- Theatrical release poster
- Spanish: Mallorca Confidencial
- Directed by: David Ilundain
- Written by: Amèlia Mora
- Produced by: Valérie Delpierre; Luis Ortas;
- Starring: Lolita Flores; Asia Ortega; Jordi Sánchez; Moreno Borja;
- Cinematography: Alex García Martínez
- Edited by: Mariona Solé Altamira
- Music by: Margaret Hermant
- Production companies: Inicia Films; Cinètica Produccions; Umedia;
- Release dates: 11 March 2026 (Málaga); 29 May 2026 (Spain);
- Countries: Spain; Belgium;
- Languages: Spanish; Catalan;

= Mallorca Confidential =

Mallorca Confidential (Mallorca Confidencial) is a 2026 crime thriller film directed by David Ilundain and written by Amèlia Mora.
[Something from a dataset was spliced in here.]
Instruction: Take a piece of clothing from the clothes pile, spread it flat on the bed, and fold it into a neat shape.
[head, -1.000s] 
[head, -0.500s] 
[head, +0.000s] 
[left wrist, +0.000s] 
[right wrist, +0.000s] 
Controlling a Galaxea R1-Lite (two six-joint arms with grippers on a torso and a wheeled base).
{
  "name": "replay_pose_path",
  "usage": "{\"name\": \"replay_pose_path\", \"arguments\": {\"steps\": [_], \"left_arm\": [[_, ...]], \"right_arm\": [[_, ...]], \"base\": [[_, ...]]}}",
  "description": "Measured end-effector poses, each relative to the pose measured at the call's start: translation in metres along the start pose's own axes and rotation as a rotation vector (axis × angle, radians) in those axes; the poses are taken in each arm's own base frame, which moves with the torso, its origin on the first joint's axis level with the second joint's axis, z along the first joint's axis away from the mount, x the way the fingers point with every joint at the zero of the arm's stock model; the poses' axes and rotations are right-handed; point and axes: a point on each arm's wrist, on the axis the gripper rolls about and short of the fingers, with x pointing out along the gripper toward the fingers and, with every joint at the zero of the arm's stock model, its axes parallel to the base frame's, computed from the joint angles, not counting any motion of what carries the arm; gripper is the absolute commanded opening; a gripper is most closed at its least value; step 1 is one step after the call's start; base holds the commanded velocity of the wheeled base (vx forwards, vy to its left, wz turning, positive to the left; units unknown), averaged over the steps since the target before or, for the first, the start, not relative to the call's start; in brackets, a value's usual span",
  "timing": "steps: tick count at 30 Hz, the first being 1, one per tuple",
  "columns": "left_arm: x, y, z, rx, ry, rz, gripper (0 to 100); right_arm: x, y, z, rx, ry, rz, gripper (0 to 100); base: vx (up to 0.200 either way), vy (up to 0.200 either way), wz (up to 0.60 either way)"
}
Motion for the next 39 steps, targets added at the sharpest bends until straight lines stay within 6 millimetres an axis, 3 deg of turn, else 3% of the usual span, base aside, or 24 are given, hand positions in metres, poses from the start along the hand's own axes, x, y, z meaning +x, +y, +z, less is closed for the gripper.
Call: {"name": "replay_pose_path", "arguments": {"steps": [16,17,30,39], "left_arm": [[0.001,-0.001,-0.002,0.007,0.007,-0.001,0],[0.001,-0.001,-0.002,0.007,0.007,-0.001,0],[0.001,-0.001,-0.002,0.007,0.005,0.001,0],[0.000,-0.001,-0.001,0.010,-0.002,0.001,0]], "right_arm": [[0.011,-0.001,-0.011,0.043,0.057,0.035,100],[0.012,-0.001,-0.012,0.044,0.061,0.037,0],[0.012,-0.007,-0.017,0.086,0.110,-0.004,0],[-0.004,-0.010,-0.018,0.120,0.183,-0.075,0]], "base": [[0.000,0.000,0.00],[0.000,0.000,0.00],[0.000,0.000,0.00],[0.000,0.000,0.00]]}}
It stars Lolita Flores and Asia Ortega.

== Plot ==
Set in Mallorca in 2007 against the backdrop of the real estate bubble, the plot follows Romani drug queenpin La Chusa, as her narco empire begins to crumble, while her niece Nela, fresh out of prison, vows for revenge.

== Production ==
The character of Chusa was inspired by the story of Francisca Cortés Picazo, "La Paca". The film was produced by Inicia Films, Cinètica Produccions, and Umedia, and it had the participation of RTVE, Movistar Plus+, 3Cat, and IB3 and backing from ICAA, ICEC, Fundació Mallorca Turisme, the Mallorca Film Commission, and Creative Europe MEDIA.

== Release ==
The film was presented at the 29th Málaga Film Festival on 11 March 2026. It was also programmed at the 10th BCN Film Fest. Distributed by Filmax, it is scheduled to be released theatrically in Spain on 29 May 2026.

== Reception ==
Toni Vall of Cinemanía assessed that the strongest asset of the otherwise "somewhat anemic" film is its classicism, also pointing out that there is a "rampant acting imbalance" separating Flores and Ortega from the rest of the cast.